_Task objective_
Restate verbatim the span of lines below between the line with "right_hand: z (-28" and the line with "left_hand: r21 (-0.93", including those two lines, and only that span.

************

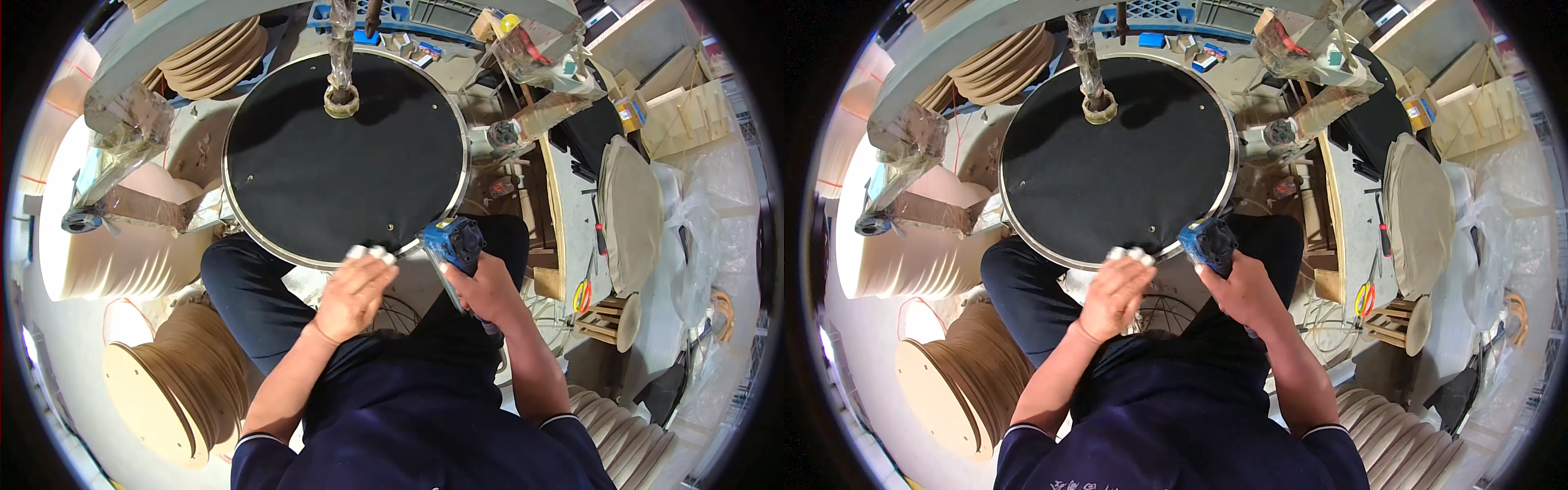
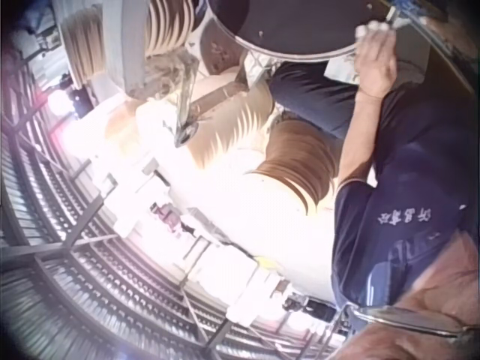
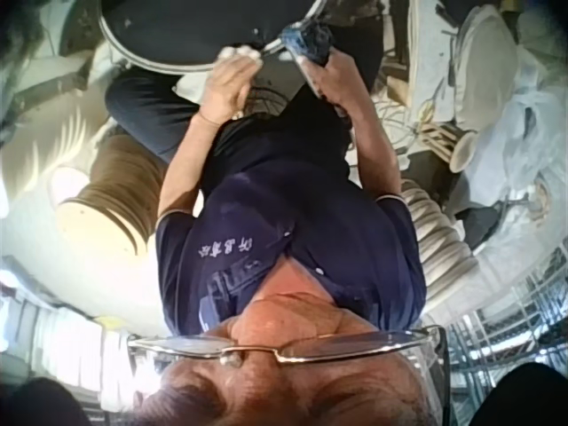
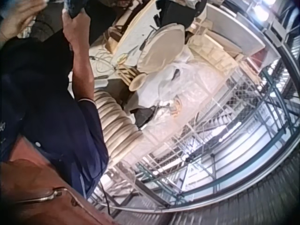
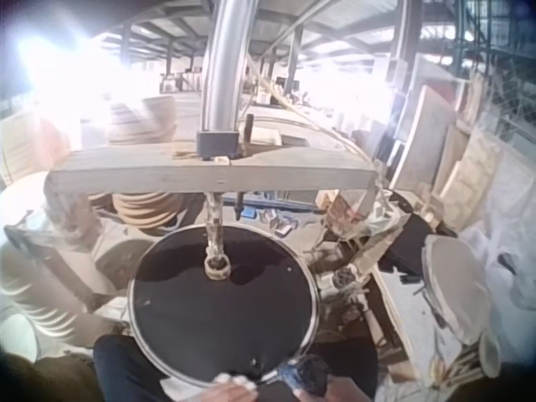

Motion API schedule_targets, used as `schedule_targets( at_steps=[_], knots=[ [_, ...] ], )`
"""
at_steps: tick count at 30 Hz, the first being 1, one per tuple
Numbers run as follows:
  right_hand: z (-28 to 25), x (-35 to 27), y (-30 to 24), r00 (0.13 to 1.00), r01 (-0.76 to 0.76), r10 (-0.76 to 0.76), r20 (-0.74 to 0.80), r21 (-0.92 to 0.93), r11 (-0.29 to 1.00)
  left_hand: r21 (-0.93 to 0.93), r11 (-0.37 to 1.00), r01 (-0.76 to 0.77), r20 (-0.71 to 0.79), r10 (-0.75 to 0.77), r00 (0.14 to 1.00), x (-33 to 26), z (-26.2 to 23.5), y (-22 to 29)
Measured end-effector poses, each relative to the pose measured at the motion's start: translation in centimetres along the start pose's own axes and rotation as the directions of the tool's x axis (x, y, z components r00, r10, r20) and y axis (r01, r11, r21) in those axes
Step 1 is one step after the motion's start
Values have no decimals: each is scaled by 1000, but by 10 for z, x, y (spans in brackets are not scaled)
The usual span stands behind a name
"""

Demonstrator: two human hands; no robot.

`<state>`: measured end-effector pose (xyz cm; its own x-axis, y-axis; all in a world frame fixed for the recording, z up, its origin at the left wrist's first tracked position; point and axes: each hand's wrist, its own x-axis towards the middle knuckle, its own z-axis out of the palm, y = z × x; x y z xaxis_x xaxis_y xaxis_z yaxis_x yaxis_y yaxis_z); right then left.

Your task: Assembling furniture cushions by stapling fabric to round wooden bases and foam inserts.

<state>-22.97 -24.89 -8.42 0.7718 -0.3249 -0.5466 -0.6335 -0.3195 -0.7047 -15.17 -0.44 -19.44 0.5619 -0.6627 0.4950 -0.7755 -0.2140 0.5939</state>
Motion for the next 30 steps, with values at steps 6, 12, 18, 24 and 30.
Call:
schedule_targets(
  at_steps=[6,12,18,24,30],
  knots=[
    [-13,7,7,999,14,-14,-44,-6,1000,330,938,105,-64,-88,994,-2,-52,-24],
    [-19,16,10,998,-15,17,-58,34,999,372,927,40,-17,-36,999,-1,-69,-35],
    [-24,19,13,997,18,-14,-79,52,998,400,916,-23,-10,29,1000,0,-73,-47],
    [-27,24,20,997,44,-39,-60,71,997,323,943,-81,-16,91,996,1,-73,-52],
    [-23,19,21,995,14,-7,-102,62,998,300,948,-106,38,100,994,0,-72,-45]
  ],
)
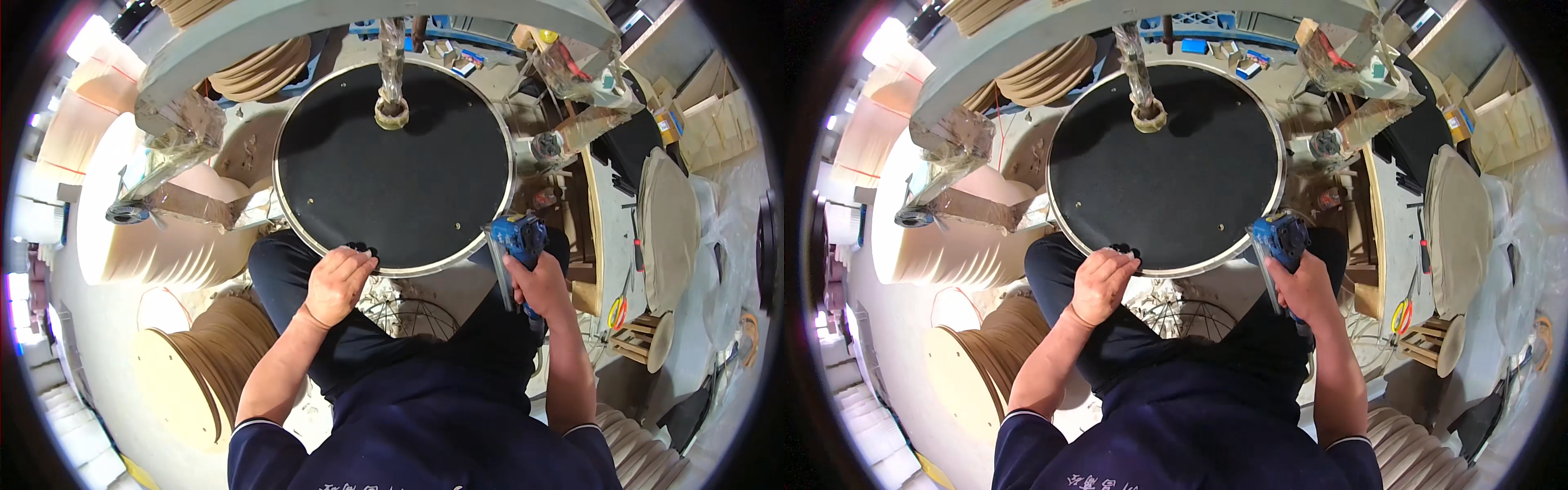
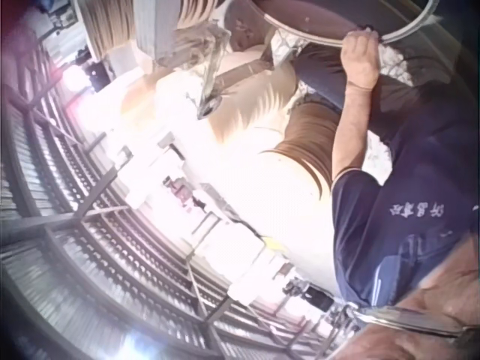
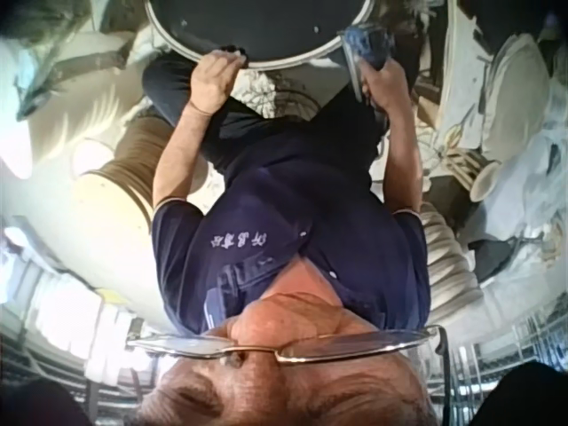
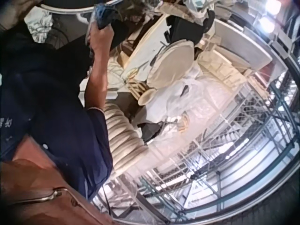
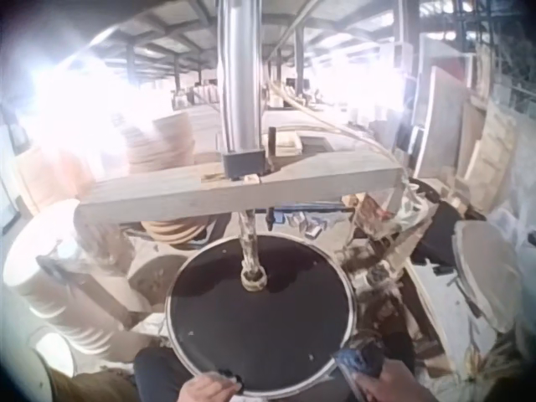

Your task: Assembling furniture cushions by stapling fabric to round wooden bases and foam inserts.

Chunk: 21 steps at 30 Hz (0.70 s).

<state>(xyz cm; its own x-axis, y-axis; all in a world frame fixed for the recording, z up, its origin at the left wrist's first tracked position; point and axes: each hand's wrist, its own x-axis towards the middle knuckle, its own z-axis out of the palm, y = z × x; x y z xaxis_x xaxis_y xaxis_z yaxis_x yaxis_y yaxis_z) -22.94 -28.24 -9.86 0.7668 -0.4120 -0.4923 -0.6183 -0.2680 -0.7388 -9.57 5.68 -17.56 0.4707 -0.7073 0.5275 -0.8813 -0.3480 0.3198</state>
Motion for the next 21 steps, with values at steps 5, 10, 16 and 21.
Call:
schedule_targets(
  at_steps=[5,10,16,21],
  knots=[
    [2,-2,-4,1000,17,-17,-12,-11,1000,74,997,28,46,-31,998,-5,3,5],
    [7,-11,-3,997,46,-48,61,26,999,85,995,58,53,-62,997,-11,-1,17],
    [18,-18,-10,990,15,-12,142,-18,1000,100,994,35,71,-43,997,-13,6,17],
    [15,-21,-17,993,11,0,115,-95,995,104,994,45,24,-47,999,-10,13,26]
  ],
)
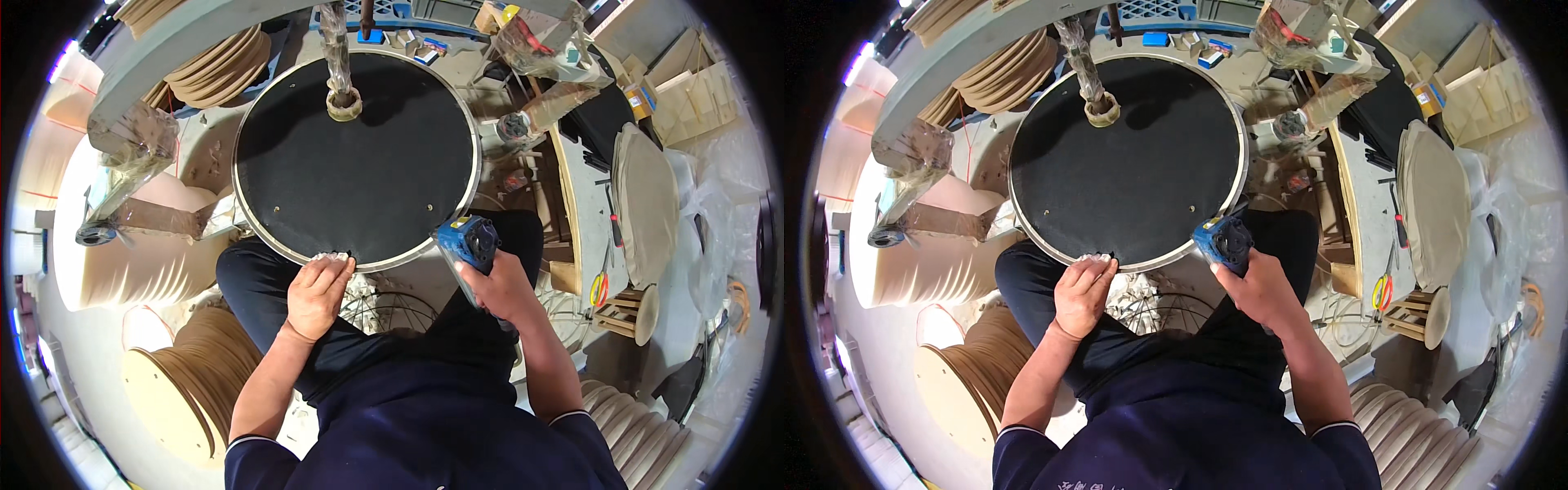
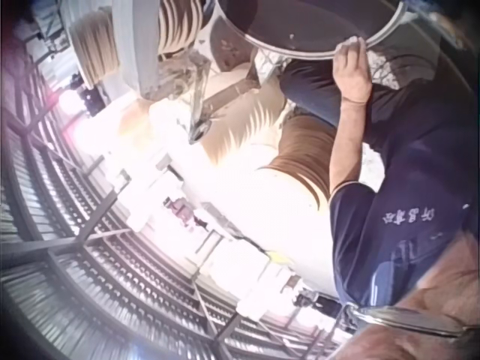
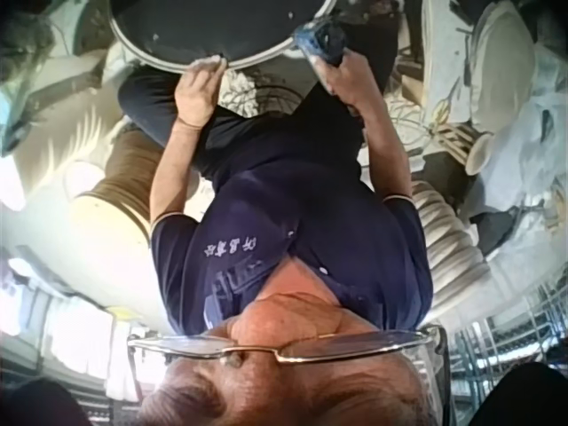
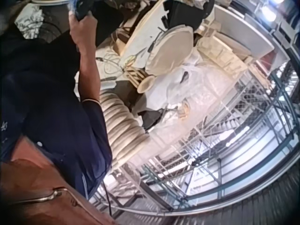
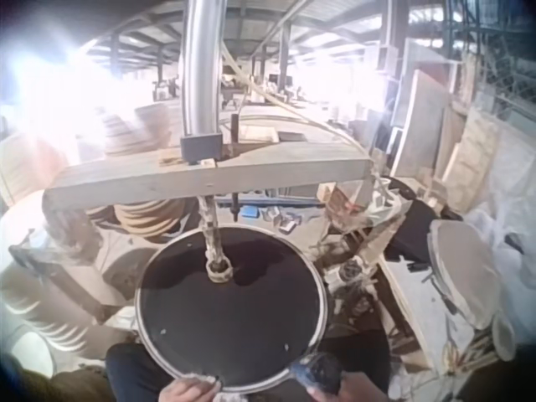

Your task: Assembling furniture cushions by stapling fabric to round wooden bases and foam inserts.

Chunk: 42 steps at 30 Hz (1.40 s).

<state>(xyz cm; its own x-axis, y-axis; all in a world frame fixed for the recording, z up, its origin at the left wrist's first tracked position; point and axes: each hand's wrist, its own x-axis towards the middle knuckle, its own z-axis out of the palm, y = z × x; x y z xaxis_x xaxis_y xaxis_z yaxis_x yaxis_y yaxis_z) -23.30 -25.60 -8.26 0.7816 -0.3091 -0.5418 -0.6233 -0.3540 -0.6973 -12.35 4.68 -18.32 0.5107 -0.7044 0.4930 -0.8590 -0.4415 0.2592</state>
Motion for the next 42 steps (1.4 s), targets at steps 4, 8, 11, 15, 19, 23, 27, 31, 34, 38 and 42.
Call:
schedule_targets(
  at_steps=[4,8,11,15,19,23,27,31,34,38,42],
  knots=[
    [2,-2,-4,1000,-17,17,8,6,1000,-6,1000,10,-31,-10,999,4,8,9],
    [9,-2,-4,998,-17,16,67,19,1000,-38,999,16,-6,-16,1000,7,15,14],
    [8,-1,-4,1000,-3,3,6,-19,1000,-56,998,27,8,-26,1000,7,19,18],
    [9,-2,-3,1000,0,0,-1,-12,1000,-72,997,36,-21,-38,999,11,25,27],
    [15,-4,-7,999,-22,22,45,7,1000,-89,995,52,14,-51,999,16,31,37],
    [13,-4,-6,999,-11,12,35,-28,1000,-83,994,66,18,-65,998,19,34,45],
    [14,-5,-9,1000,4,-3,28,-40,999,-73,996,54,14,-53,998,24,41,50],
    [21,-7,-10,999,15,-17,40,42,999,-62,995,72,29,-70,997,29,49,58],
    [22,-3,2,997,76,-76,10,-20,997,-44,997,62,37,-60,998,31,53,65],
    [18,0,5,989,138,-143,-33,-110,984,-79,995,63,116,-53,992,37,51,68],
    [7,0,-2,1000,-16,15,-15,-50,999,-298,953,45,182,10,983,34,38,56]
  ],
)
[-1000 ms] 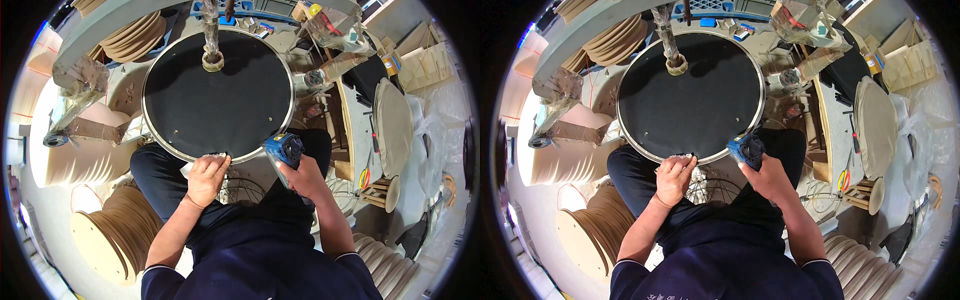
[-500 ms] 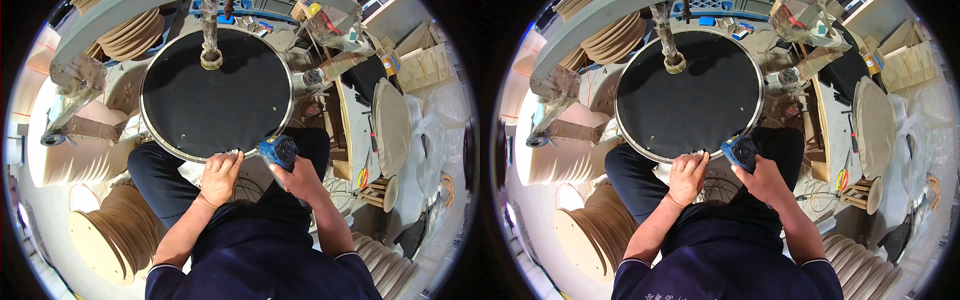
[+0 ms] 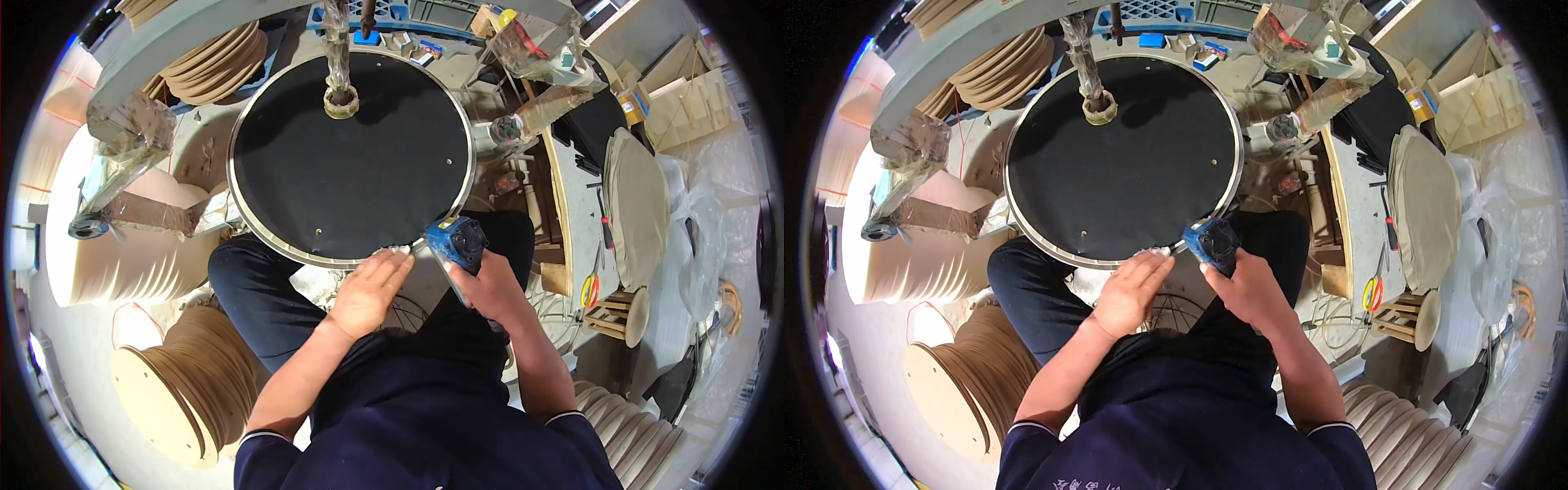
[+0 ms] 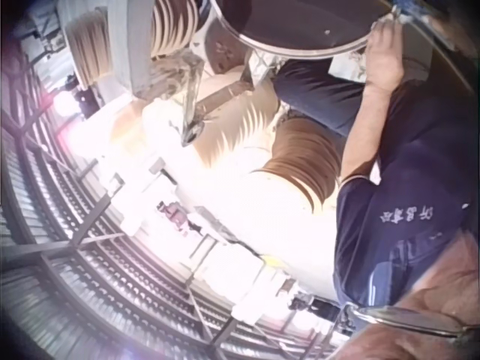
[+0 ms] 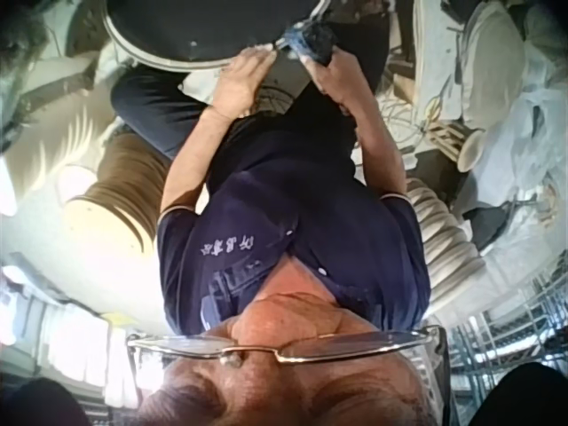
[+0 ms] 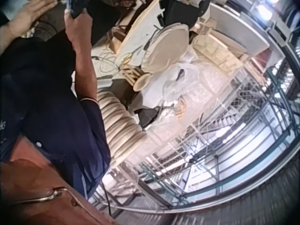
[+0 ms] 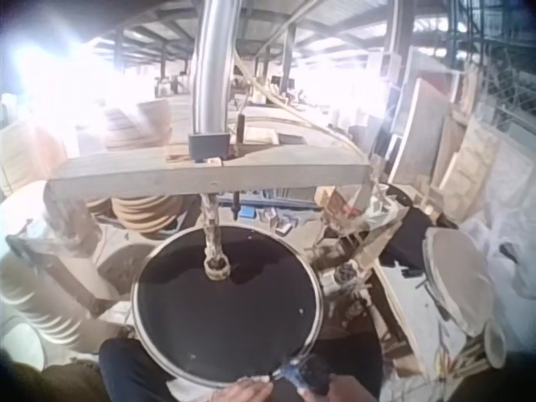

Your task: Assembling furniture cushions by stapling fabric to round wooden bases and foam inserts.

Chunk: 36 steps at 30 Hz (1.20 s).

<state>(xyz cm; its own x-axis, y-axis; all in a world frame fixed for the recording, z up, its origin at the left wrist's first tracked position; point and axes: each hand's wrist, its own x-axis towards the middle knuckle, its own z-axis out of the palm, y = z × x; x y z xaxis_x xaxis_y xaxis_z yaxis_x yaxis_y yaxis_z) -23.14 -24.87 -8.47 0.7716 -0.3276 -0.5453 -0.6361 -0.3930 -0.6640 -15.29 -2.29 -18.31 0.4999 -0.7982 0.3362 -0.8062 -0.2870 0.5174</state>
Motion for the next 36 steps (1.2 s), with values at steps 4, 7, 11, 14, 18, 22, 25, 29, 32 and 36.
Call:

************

_Solution for this task_
  right_hand: z (-28 to 25), x (-35 to 27), y (-30 to 24), r00 (0.13 to 1.00), r01 (-0.76 to 0.76), r10 (-0.76 to 0.76), r20 (-0.74 to 0.80), r21 (-0.92 to 0.93), r11 (-0.29 to 1.00)
  left_hand: r21 (-0.93 to 0.93), r11 (-0.37 to 1.00), r01 (-0.76 to 0.77), r20 (-0.71 to 0.79), r10 (-0.75 to 0.77), r00 (0.14 to 1.00), x (-33 to 26), z (-26.2 to 23.5), y (-22 to 29)

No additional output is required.